Der Rat hat viele Optionen...rein theoretisch

Der MRR könnte Sondersitzungen einberufen, um schneller auf schwere Menschenrechtsverletzungen reagieren können und diese an die Generalversammlung der Vereinten Nationen weiterleiten. Und Nichtregierungsorganisationen sind angehalten, sich aktiv bei Sitzungen zu beteiligen. Doch Kritik verhallt häufig.

Ein Stempel für Einhaltung der Menschenrechte

Die Mitgliedsstaaten müssen sich alle vier Jahre einem "Universellen Periodischen Prüfungsverfahren (UPR)" unterziehen. Dazu darf sich ein unabhängiger Sonderberichterstatter vor Ort ein Bild machen und Mitglieder der Zivilgesellschaft des Landes befragen. Bundesaußenminister Guido Westerwelle hat vorgeschlagen, unabhängige Länderexperten zu ernennen, die jedes Land der Welt auf Einhaltung der Menschenrechte überprüfen sollten.

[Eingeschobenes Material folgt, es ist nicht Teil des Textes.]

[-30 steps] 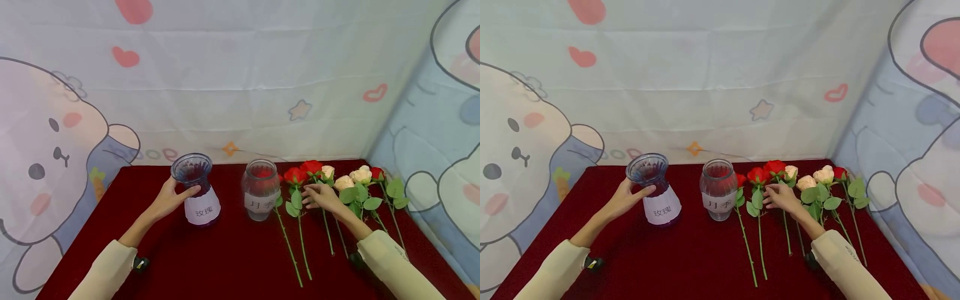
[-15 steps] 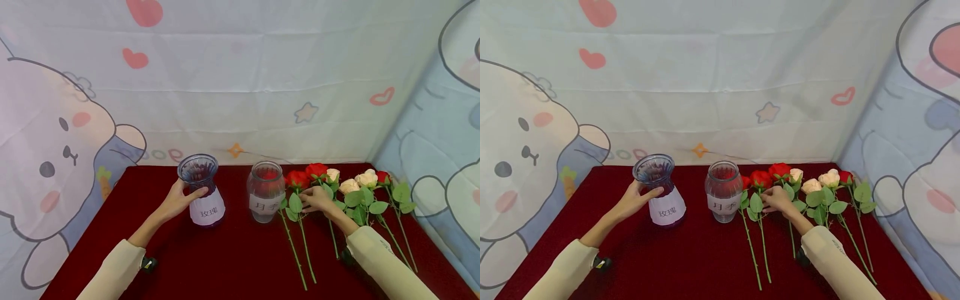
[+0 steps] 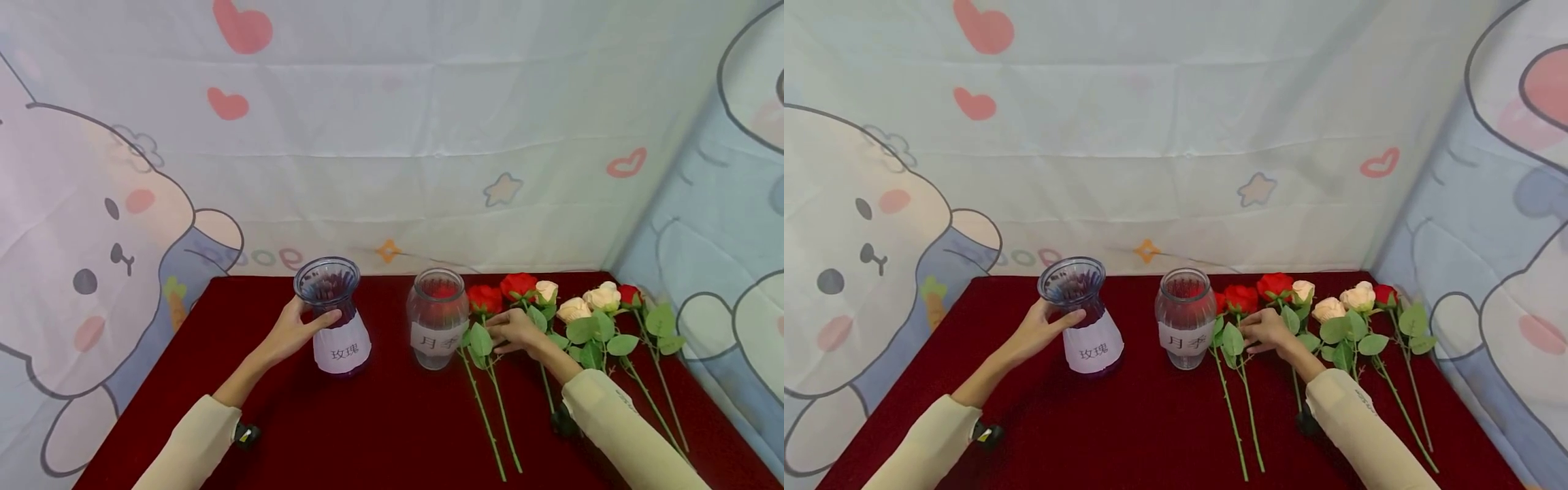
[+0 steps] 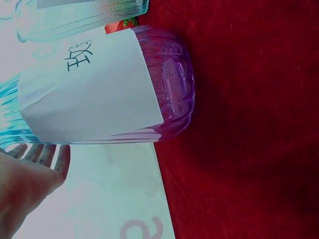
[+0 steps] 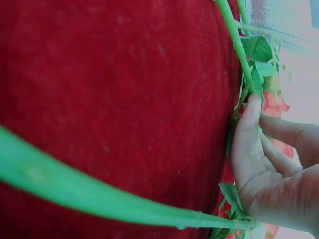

Damit könnten Glaubwürdigkeit und Effizienz des Menschenrechtsrates erhöht werden. "Ich finde, dass kein Land Angst davor haben sollte, Transparenz zu schaffen". Er wisse, wieviel Schwierigkeiten das in der Praxis nach sich ziehe, erklärte der liberale Politiker vor dem Menschenrechtsrat, und er fügte hinzu: "Ich möchte, dass wir in der Menschenrechtspolitik einen neuen Schwung bekommen". Gerade diesen Elan wollen andere Staaten aber ganz und gar nicht aufbringen.